Vietnamese music festival

8Wonder is an annual international music festival in Vietnam, developed by Vingroup. The lineup often features international acts as headliners alongside Vietnamese artists. The festival also features interactive entertainment and cultural activities for audiences.

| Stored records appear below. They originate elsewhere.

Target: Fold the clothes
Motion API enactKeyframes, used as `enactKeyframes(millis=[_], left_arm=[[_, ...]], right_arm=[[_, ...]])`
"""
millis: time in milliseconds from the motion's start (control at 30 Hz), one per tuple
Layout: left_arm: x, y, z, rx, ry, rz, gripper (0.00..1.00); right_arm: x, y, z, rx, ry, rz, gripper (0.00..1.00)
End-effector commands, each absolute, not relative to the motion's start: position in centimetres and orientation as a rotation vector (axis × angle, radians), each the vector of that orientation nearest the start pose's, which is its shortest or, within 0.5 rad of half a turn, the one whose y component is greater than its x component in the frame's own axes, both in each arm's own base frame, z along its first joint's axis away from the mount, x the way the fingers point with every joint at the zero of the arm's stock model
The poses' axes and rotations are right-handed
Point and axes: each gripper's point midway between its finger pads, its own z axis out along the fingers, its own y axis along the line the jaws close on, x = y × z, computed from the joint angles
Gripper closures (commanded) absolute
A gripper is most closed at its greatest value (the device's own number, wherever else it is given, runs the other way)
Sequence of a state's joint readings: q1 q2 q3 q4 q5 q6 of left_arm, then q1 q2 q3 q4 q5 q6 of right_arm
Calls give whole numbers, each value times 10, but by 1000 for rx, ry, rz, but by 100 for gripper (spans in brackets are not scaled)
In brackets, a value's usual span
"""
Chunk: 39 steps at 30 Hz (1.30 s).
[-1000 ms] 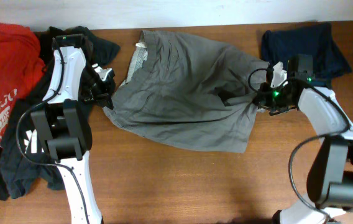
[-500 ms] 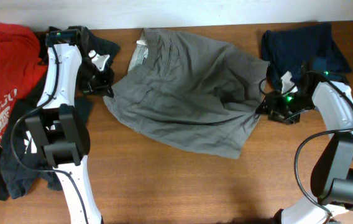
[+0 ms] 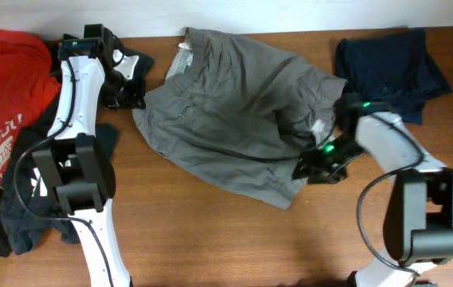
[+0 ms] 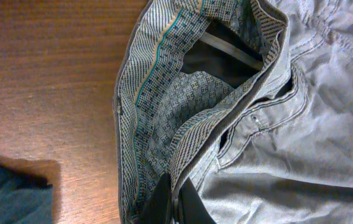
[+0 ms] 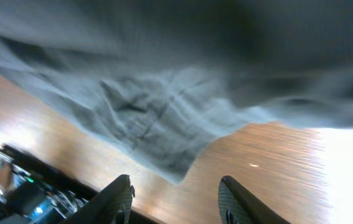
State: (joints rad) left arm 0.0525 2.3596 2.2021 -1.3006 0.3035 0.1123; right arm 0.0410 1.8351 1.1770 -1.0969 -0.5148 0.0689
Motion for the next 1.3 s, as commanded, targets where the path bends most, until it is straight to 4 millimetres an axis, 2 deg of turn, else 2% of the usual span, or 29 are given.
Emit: enactKeyframes(millis=[0,133,167,333,433,533,633,800,867,1000,1067,1133,1200,1267], left_arm=[[493,-26,103,146,2914,-438,99],[493,-23,102,144,2921,-406,99],[493,-23,102,144,2921,-406,99],[492,-23,102,143,2923,-407,99],[492,-23,102,144,2922,-406,99],[492,-21,102,143,2924,-393,99],[493,-16,100,140,2931,-350,99],[495,-15,101,141,2923,-338,99],[495,-15,101,141,2923,-337,99],[495,-15,101,141,2923,-337,99],[495,-15,101,141,2923,-338,99],[494,-15,100,141,2928,-339,99],[492,-15,100,140,2934,-340,99],[488,-15,99,137,2950,-344,100]], right_arm=[[251,114,31,145,3298,802,50],[240,134,12,84,3308,731,50],[239,139,6,80,3314,655,50],[227,156,3,41,3344,570,46],[213,165,5,15,3389,554,45],[205,168,6,-8,3415,539,45],[206,174,8,-139,3376,545,44],[218,176,9,-329,3259,398,38],[222,177,7,-372,3230,337,34],[224,179,-1,-403,3191,321,34],[223,179,-7,-403,3181,328,41],[217,175,-14,-396,3190,322,64],[214,169,-17,-337,3212,279,96],[214,161,-17,-248,3228,227,96]])
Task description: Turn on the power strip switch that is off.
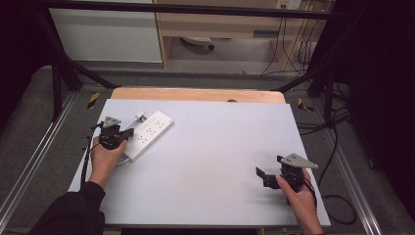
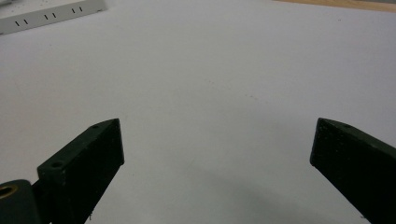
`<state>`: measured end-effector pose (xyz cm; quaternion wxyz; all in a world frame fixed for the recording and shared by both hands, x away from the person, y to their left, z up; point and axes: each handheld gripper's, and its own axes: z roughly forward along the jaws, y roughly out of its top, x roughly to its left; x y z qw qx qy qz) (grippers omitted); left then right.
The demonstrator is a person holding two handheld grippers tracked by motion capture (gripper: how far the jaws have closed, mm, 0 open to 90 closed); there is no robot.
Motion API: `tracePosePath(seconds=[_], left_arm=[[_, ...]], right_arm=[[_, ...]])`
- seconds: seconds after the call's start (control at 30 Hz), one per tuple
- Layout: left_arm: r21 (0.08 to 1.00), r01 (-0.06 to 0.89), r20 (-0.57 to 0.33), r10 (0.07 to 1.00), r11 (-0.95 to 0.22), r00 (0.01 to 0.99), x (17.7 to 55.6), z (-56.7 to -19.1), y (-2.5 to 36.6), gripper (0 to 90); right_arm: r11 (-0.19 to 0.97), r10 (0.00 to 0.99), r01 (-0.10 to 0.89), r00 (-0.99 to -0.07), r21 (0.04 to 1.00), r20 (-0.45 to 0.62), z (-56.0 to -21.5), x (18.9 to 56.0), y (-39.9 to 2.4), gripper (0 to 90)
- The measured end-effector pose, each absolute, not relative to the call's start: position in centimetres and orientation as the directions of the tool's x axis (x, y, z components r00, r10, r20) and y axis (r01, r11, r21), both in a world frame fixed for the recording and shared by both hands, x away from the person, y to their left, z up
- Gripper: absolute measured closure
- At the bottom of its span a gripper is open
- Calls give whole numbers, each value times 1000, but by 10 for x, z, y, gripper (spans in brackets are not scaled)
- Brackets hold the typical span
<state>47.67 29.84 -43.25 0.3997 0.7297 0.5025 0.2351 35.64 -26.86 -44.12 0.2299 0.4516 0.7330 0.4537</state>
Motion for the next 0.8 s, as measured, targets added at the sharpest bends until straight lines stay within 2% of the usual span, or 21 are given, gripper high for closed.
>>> tracePosePath(seconds=[0.8], left_arm=[[793,575,-38,924,-203,380,480,-432,296,900]], right_arm=[[182,869,454,-489,872,73,-442,357,-269,33]])
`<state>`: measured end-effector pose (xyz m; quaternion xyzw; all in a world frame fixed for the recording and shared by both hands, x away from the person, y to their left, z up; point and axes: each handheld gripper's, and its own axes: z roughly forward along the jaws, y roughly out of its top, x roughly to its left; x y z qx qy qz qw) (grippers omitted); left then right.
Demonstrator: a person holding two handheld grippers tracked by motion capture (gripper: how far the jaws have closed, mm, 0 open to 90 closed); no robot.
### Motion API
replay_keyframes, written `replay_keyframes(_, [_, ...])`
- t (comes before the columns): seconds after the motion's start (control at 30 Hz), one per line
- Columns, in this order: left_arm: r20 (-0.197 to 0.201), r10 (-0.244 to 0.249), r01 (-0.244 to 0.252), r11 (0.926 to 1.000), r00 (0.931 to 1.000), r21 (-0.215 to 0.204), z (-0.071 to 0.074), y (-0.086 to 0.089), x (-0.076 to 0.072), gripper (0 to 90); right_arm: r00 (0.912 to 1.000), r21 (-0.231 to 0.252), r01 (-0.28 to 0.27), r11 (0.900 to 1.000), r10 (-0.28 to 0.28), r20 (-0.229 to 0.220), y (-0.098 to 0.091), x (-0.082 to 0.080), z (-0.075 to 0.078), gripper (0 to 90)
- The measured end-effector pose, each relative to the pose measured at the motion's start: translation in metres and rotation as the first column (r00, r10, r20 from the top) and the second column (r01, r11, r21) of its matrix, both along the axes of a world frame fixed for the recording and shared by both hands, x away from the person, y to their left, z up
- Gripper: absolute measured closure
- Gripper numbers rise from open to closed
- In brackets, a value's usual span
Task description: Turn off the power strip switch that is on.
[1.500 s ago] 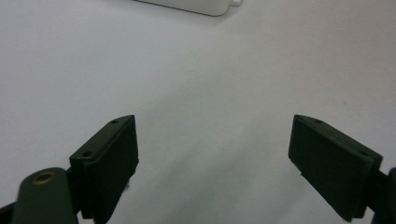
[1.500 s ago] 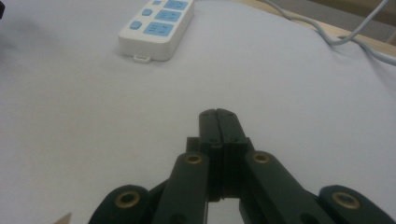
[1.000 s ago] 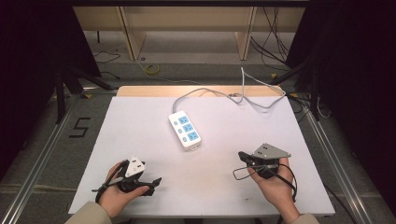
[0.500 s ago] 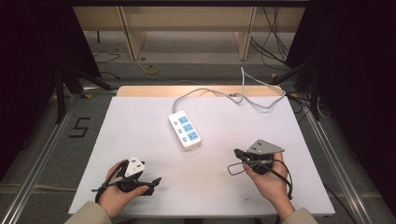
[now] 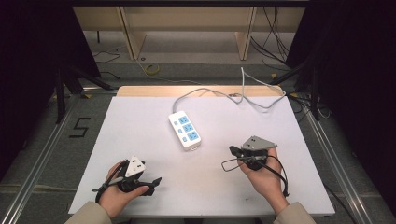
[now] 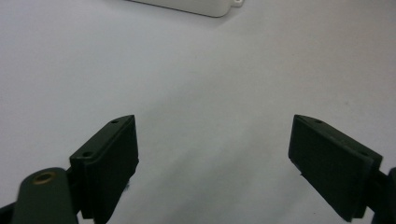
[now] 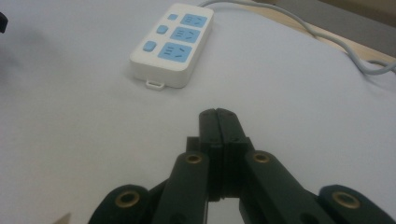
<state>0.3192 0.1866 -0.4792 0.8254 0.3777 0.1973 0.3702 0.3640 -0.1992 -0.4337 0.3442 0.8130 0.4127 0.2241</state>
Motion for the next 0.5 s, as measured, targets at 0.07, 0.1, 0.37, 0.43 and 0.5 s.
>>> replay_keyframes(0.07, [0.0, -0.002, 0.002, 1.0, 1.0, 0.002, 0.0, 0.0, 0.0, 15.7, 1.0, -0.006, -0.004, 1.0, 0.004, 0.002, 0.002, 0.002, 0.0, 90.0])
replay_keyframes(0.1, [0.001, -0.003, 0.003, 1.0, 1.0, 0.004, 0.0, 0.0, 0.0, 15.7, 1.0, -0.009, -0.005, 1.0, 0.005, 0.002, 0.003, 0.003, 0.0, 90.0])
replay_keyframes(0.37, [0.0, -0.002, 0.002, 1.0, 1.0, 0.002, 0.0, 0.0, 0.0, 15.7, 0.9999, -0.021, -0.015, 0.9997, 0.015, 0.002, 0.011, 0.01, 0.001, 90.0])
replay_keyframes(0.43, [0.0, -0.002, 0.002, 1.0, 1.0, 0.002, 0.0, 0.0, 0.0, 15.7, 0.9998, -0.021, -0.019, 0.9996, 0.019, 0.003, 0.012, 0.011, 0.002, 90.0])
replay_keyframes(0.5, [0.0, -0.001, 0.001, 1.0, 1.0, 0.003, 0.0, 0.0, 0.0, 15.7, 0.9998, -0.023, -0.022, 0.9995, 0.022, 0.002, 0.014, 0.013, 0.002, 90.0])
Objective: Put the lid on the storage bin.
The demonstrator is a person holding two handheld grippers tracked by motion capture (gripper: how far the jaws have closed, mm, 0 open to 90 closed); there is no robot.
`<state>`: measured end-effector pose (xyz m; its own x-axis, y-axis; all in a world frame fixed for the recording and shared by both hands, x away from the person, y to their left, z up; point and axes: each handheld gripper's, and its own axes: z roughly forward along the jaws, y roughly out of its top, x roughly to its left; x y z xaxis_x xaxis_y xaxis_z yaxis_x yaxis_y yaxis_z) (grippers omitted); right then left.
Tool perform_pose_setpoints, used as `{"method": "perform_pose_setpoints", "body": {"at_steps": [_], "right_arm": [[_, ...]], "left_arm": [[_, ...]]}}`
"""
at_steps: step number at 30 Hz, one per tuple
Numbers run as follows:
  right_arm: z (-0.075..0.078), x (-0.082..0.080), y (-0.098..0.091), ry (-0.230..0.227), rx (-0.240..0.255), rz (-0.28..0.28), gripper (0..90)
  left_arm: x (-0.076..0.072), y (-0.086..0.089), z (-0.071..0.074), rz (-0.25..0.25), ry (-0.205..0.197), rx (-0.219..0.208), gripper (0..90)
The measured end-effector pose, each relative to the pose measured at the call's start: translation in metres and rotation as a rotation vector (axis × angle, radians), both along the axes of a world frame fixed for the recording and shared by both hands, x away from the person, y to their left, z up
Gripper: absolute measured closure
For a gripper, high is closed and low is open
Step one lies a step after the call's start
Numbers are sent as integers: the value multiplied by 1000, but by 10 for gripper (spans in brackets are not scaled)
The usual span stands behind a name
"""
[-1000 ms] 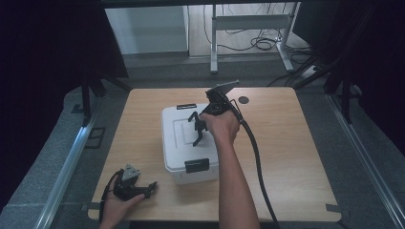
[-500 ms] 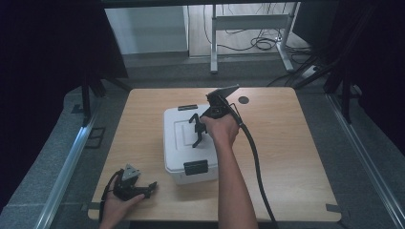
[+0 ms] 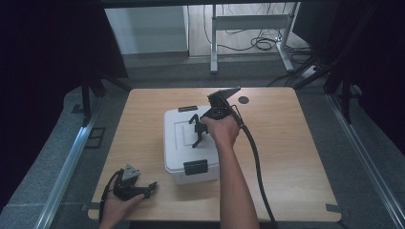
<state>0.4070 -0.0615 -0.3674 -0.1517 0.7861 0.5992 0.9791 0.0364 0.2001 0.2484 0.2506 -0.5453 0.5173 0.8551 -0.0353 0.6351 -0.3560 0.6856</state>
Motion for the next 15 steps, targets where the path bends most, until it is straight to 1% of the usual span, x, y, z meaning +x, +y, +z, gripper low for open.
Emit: {"method": "perform_pose_setpoints", "body": {"at_steps": [1,2,3,4,6,9,10,11,12,13,14,15], "right_arm": [[0,0,0,0,0,0,841],[1,1,0,-10,-2,21,826],[1,1,0,-10,-2,21,826],[1,1,1,-21,-8,37,784],[3,1,-1,-41,-13,55,729],[9,1,-6,-66,-18,57,623],[9,1,-6,-66,-18,57,623],[11,1,-8,-84,-14,63,600],[16,-1,-14,-109,-27,74,559],[16,-1,-14,-109,-27,74,559],[19,-2,-19,-127,-28,81,542],[19,-2,-19,-127,-28,81,542]], "left_arm": [[0,0,0,0,0,0,122],[0,0,0,-1,0,0,122],[0,0,0,-1,0,0,122],[0,0,0,-2,0,0,122],[0,0,0,-1,0,-1,122],[0,0,0,-2,0,-1,121],[0,0,0,-2,0,-1,122],[0,0,0,-2,0,0,122],[0,0,0,-2,1,0,122],[0,0,0,-2,1,0,122],[0,0,0,-2,0,0,122],[0,0,0,-1,0,0,122]]}}
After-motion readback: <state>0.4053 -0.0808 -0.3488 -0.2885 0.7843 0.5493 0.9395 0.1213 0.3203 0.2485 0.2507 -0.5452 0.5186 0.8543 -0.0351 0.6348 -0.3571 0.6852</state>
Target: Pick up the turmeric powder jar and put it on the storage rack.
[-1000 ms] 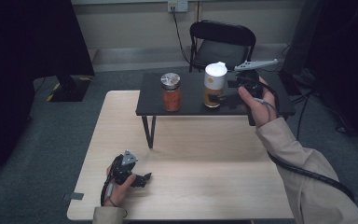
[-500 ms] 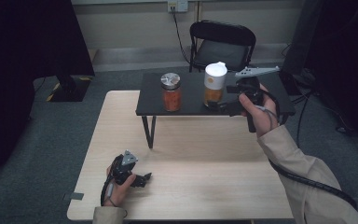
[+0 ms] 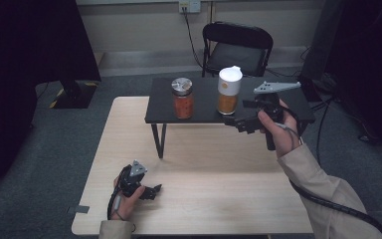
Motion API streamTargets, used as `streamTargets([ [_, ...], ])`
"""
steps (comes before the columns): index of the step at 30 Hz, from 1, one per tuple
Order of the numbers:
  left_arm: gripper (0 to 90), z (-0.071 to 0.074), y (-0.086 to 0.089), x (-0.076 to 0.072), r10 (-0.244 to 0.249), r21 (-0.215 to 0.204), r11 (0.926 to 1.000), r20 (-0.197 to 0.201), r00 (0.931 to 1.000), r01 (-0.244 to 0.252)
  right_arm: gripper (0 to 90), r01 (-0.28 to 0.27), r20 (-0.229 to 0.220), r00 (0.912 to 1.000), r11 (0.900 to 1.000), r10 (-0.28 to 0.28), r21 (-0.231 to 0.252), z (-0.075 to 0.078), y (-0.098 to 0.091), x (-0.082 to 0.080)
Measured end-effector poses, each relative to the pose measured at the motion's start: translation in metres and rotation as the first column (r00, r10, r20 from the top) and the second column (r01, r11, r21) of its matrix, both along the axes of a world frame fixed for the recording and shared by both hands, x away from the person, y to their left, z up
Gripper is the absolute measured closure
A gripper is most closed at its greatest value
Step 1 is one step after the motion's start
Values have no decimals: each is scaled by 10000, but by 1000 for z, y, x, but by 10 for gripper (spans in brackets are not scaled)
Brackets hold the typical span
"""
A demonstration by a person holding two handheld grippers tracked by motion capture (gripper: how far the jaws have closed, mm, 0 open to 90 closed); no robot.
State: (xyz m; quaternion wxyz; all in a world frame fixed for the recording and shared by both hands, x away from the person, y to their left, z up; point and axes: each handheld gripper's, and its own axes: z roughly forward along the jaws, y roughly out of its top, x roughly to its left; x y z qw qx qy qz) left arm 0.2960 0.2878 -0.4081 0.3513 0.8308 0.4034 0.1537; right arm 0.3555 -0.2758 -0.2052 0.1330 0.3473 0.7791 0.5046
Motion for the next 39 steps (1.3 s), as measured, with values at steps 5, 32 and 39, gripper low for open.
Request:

The first 8Wonder Music Festival was held on July 22, 2023, in Nha Trang and has been held in various cities of Vietnam ever since.

== Festivals ==
Headliners are highlighted in bold.

List of 8Wonder festivals, including promotional festivals
| Year | Date | Title (English) | City | Venue | Line-up | Attendance | Ref. |
| 2023 | July 22 | 8Wonder Music Festival (Vietnamese: Đại nhạc hội 8Wonder) | Nha Trang | VinWonders Nha Trang | Charlie Puth Hà Anh Tuấn Hồ Ngọc Hà Hieuthuhai Mono Tlinh Amee | 8,000 |  |
| December 16 | 8Wonder Winter Festival 2023 | Phú Quốc | Phu Quoc United Center | Maroon 5 Tóc Tiên JustaTee Phương Ly Double2T Grey D DJ 2Pillz | 11,500 |  |
| 2024 | December 8 | 8Wonder Winter 2024 | Ho Chi Minh City | Vinhomes Grand Park | Imagine Dragons Binz Soobin Chi Pu Hieuthuhai Quang Hùng MasterD Hurrykng Manbo DJ Mie | 20,000 |  |
| 2025 | March 15 | Road to 8Wonder: The Next Icon | Haiphong | Royal Square, Vinhomes Royal Island Vũ Yên | B.I Marzuz Rhyder Quang Hùng MasterD | — |  |
| August 23 | 8Wonder: Moments of Wonder (Vietnamese: 8Wonder: Những khoảnh khắc diệu kỳ) | Hanoi | Vietnam Exposition Center | DJ Snake DPR Ian J Balvin Hòa Minzy Soobin The Kid Laroi Trong Hieu Tlinh | 50,000 |  |

=== Cancelled festivals ===

List of cancelled 8Wonder festivals
| Year | Date | Title | City | Venue | Line-up | Reason for cancellation | Ref. |
|---|---|---|---|---|---|---|---|
| 2024 | September 14 | 8Wonder Moon Festival | Hưng Yên | Vinhomes Ocean Park 3 (Ocean City) | Ne-Yo B.I Chi Pu Hieuthuhai HurryKng Negav Low G | 2024 Typhoon Yagi in Northern Vietnam |  |
| 2025 | December 6 | 8Wonder Winter Festival: Symphony of Stars | Hanoi | Vietnam Exposition Center | Alicia Keys Aespa Dimash Văn Mai Hương Hieuthuhai MAYDAYs | Unforeseen circumstances |  |

== 8Wonder World Tour ==
On September 12, 2025, 8Wonder announced 8Wonder World Tour, a subunit that organises concerts, world tours, and other entertainment events featuring international artists in Vietnam. The first world tour organized by 8Wonder is G-Dragon's Übermensch World Tour in Hưng Yên province (promoted as Hanoi) on November 8 and 9.